• _What to do_
Copy the data verbatim and leave out every picture.

---- Information supplied

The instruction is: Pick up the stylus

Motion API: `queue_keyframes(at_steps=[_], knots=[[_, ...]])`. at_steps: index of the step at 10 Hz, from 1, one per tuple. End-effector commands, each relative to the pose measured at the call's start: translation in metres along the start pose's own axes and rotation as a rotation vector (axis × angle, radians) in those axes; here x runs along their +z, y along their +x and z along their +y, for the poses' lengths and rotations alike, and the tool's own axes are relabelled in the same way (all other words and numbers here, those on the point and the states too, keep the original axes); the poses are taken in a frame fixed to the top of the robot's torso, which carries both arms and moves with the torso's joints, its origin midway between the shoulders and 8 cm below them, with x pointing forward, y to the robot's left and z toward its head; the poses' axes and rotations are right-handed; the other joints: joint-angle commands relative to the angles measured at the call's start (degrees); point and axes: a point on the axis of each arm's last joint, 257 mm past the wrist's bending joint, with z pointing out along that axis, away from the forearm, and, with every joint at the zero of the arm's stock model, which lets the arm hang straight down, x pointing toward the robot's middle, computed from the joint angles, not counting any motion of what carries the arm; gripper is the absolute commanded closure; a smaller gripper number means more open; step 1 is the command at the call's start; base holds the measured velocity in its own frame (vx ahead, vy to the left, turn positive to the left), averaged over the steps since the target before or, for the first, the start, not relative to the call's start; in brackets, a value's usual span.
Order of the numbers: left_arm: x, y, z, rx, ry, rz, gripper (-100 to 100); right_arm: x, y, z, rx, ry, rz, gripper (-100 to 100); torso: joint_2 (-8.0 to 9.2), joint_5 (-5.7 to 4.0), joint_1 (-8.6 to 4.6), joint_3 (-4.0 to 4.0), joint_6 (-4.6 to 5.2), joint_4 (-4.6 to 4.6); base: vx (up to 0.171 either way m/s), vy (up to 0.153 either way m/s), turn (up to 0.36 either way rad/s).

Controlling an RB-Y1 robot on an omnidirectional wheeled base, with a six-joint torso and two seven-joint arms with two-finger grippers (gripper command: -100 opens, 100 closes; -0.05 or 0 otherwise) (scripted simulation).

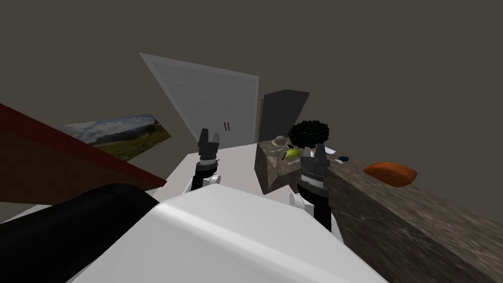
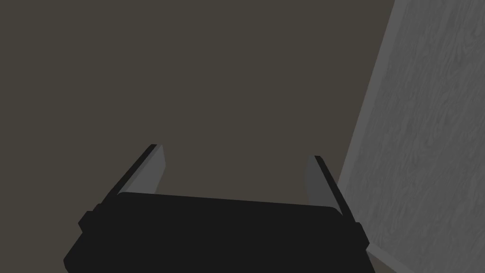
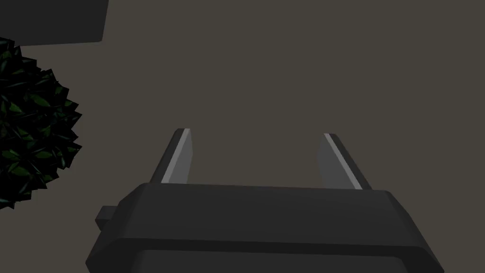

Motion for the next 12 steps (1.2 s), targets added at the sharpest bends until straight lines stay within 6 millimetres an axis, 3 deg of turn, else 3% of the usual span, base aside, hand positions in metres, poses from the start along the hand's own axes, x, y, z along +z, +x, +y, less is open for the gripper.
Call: queue_keyframes(at_steps=[1, 6, 10, 12], knots=[[0.0, 0.0, 0.0, 0.0, 0.0, 0.0, 0, -0.001, 0.005, -0.004, -0.041, 0.001, 0.051, -100, 0.0, 0.0, 0.0, 0.0, 0.0, 0.0, 0.02, 0.039, -0.059], [0.0, 0.0, 0.0, 0.0, 0.0, 0.0, 0, -0.004, 0.007, -0.033, -0.271, 0.015, 0.197, -100, -0.48, 0.08, 0.35, -0.27, 0.01, -0.1, 0.102, 0.095, -0.143], [0.0, 0.0, 0.0, 0.0, 0.0, 0.0, 0, -0.004, -0.006, -0.058, -0.45, 0.034, 0.246, -100, -0.69, 0.15, 0.62, -0.4, 0.01, -0.16, 0.153, 0.166, -0.174], [0.0, 0.0, 0.0, 0.0, 0.0, 0.0, 0, -0.004, -0.022, -0.076, -0.564, 0.055, 0.262, -100, -0.52, 0.1, 0.44, -0.31, 0.0, -0.12, 0.142, 0.138, -0.16]])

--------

• _Response below_
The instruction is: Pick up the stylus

Motion API: `queue_keyframes(at_steps=[_], knots=[[_, ...]])`. at_steps: index of the step at 10 Hz, from 1, one per tuple. End-effector commands, each relative to the pose measured at the call's start: translation in metres along the start pose's own axes and rotation as a rotation vector (axis × angle, radians) in those axes; here x runs along their +z, y along their +x and z along their +y, for the poses' lengths and rotations alike, and the tool's own axes are relabelled in the same way (all other words and numbers here, those on the point and the states too, keep the original axes); the poses are taken in a frame fixed to the top of the robot's torso, which carries both arms and moves with the torso's joints, its origin midway between the shoulders and 8 cm below them, with x pointing forward, y to the robot's left and z toward its head; the poses' axes and rotations are right-handed; the other joints: joint-angle commands relative to the angles measured at the call's start (degrees); point and axes: a point on the axis of each arm's last joint, 257 mm past the wrist's bending joint, with z pointing out along that axis, away from the forearm, and, with every joint at the zero of the arm's stock model, which lets the arm hang straight down, x pointing toward the robot's middle, computed from the joint angles, not counting any motion of what carries the arm; gripper is the absolute commanded closure; a smaller gripper number means more open; step 1 is the command at the call's start; base holds the measured velocity in its own frame (vx ahead, vy to the left, turn positive to the left), averaged over the steps since the target before or, for the first, the start, not relative to the call's start; in brackets, a value's usual span.
Order of the numbers: left_arm: x, y, z, rx, ry, rz, gripper (-100 to 100); right_arm: x, y, z, rx, ry, rz, gripper (-100 to 100); torso: joint_2 (-8.0 to 9.2), joint_5 (-5.7 to 4.0), joint_1 (-8.6 to 4.6), joint_3 (-4.0 to 4.0), joint_6 (-4.6 to 5.2), joint_4 (-4.6 to 4.6); base: vx (up to 0.171 either way m/s), vy (up to 0.153 either way m/s), turn (up to 0.36 either way rad/s).

Controlling an RB-Y1 robot on an omnidirectional wheeled base, with a six-joint torso and two seven-joint arms with two-finger grippers (gripper command: -100 opens, 100 closes; -0.05 or 0 otherwise) (scripted simulation).


Motion for the next 12 steps (1.2 s), targets added at the sharpest bends until straight lines stay within 6 millimetres an axis, 3 deg of turn, else 3% of the usual span, base aside, hand positions in metres, poses from the start along the hand's own axes, x, y, z along +z, +x, +y, less is open for the gripper.
Call: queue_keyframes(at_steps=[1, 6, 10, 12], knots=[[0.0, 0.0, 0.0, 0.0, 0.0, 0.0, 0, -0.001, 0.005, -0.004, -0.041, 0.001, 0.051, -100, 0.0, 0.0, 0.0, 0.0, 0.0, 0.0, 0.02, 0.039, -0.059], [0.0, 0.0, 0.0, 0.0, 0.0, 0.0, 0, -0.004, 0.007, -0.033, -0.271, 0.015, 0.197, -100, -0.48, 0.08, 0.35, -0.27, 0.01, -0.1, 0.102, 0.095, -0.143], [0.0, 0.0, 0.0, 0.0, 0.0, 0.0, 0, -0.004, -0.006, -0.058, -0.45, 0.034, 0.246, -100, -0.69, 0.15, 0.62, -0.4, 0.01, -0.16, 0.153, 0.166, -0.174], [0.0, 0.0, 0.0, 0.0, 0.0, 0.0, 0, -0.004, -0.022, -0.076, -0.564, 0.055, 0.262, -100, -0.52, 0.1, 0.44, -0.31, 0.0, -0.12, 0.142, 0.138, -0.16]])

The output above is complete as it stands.